Records to process section start
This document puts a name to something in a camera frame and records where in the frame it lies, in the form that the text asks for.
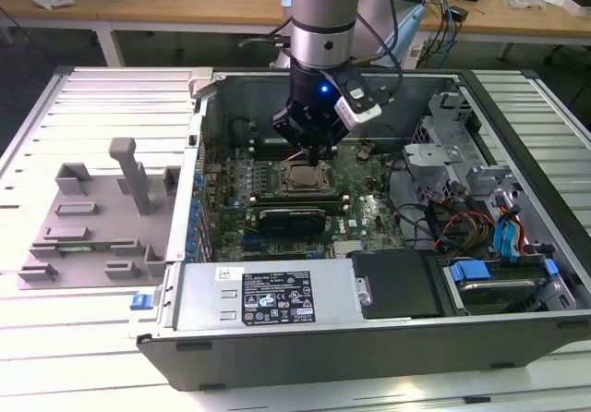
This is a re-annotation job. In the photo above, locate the silver power supply unit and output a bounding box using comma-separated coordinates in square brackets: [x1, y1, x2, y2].
[173, 258, 366, 330]

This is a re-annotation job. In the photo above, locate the black graphics card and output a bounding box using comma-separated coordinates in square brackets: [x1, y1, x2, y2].
[256, 206, 327, 236]

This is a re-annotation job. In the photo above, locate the orange wire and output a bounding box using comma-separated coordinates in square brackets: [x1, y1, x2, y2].
[516, 217, 530, 259]

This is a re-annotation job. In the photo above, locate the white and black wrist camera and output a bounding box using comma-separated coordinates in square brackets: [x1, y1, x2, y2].
[332, 67, 383, 129]

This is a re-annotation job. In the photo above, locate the black plastic drive shroud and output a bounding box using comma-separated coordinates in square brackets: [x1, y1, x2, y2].
[345, 249, 447, 319]

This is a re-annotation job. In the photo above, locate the small silver heatsink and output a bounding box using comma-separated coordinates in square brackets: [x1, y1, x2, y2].
[334, 240, 366, 259]

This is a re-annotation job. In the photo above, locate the green motherboard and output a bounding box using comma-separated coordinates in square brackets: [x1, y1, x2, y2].
[200, 141, 410, 261]

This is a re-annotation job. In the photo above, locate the grey parts rack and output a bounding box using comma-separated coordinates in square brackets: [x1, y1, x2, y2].
[16, 138, 184, 292]

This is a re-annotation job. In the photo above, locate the blue flat wire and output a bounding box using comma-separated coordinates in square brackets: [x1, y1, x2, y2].
[492, 193, 525, 265]

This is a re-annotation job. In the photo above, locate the silver metal drive cage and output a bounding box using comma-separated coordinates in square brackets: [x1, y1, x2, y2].
[401, 91, 525, 200]

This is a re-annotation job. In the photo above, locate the wooden desk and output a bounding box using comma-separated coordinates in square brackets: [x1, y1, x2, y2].
[0, 0, 591, 67]

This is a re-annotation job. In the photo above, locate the hard disk in blue carrier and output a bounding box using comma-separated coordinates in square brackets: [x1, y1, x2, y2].
[445, 257, 562, 316]

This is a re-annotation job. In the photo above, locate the metal socket cover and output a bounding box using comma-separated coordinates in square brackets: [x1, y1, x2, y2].
[274, 161, 332, 195]

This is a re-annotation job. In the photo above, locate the black wire loop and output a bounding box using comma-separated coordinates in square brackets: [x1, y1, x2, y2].
[386, 152, 438, 249]

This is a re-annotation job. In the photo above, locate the black RAM slot bank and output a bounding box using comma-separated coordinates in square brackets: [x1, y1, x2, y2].
[248, 137, 336, 162]
[251, 191, 348, 206]

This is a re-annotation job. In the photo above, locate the black open PC case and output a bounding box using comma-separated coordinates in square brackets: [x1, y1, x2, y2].
[136, 67, 591, 393]

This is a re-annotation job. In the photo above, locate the black round speaker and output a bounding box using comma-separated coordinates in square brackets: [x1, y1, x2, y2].
[229, 116, 255, 148]

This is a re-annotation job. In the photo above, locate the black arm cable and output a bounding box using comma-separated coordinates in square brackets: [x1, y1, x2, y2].
[239, 0, 404, 104]

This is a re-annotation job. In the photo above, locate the blue hanging cable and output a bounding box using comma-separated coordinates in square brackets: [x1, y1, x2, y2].
[433, 0, 461, 69]

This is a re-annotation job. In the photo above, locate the red yellow black wire bundle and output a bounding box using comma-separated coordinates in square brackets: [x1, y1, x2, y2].
[427, 197, 498, 252]

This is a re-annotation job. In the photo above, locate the silver CPU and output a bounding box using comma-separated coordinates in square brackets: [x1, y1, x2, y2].
[282, 166, 325, 188]
Records to process section end
[Task requirements]: Your reply should be the full data above, copied exactly, with no pictures in it.

[Exercise solution]:
This document puts a name to something in a camera frame and records where in the frame it lies, in the form that the text asks for.
This is a re-annotation job. In the photo above, locate the silver power supply unit and output a bounding box using comma-separated coordinates in square brackets: [x1, y1, x2, y2].
[173, 258, 366, 330]

This is a re-annotation job. In the photo above, locate the black graphics card and output a bounding box using comma-separated coordinates in square brackets: [x1, y1, x2, y2].
[256, 206, 327, 236]

This is a re-annotation job. In the photo above, locate the orange wire and output a bounding box using comma-separated coordinates in square brackets: [x1, y1, x2, y2].
[516, 217, 530, 259]

This is a re-annotation job. In the photo above, locate the white and black wrist camera and output a bounding box using comma-separated coordinates in square brackets: [x1, y1, x2, y2].
[332, 67, 383, 129]

This is a re-annotation job. In the photo above, locate the black plastic drive shroud and output a bounding box using comma-separated coordinates in square brackets: [x1, y1, x2, y2].
[345, 249, 447, 319]

This is a re-annotation job. In the photo above, locate the small silver heatsink and output a bounding box using comma-separated coordinates in square brackets: [x1, y1, x2, y2].
[334, 240, 366, 259]

This is a re-annotation job. In the photo above, locate the green motherboard and output a bounding box using comma-separated coordinates in square brackets: [x1, y1, x2, y2].
[200, 141, 410, 261]

This is a re-annotation job. In the photo above, locate the grey parts rack and output a bounding box using comma-separated coordinates in square brackets: [x1, y1, x2, y2].
[16, 138, 184, 292]

This is a re-annotation job. In the photo above, locate the blue flat wire and output a bounding box using comma-separated coordinates in square brackets: [x1, y1, x2, y2].
[492, 193, 525, 265]

This is a re-annotation job. In the photo above, locate the silver metal drive cage and output a bounding box using comma-separated coordinates in square brackets: [x1, y1, x2, y2].
[401, 91, 525, 200]

This is a re-annotation job. In the photo above, locate the wooden desk and output a bounding box using comma-separated coordinates in square brackets: [x1, y1, x2, y2].
[0, 0, 591, 67]

This is a re-annotation job. In the photo above, locate the hard disk in blue carrier and output a bounding box using comma-separated coordinates in square brackets: [x1, y1, x2, y2].
[445, 257, 562, 316]

This is a re-annotation job. In the photo above, locate the metal socket cover and output a bounding box using comma-separated coordinates in square brackets: [x1, y1, x2, y2].
[274, 161, 332, 195]

This is a re-annotation job. In the photo above, locate the black wire loop and output a bounding box using comma-separated coordinates in square brackets: [x1, y1, x2, y2].
[386, 152, 438, 249]

This is a re-annotation job. In the photo above, locate the black RAM slot bank and output a bounding box using comma-separated coordinates in square brackets: [x1, y1, x2, y2].
[248, 137, 336, 162]
[251, 191, 348, 206]

This is a re-annotation job. In the photo above, locate the black open PC case and output a bounding box using comma-separated coordinates in square brackets: [x1, y1, x2, y2].
[136, 67, 591, 393]

This is a re-annotation job. In the photo above, locate the black round speaker and output a bounding box using comma-separated coordinates in square brackets: [x1, y1, x2, y2].
[229, 116, 255, 148]

This is a re-annotation job. In the photo above, locate the black arm cable and output a bounding box using comma-separated coordinates in square brackets: [x1, y1, x2, y2].
[239, 0, 404, 104]

This is a re-annotation job. In the photo above, locate the blue hanging cable and output a bounding box using comma-separated coordinates in square brackets: [x1, y1, x2, y2].
[433, 0, 461, 69]

This is a re-annotation job. In the photo above, locate the red yellow black wire bundle and output a bounding box using comma-separated coordinates in square brackets: [x1, y1, x2, y2].
[427, 197, 498, 252]

This is a re-annotation job. In the photo above, locate the silver CPU and output a bounding box using comma-separated coordinates in square brackets: [x1, y1, x2, y2].
[282, 166, 325, 188]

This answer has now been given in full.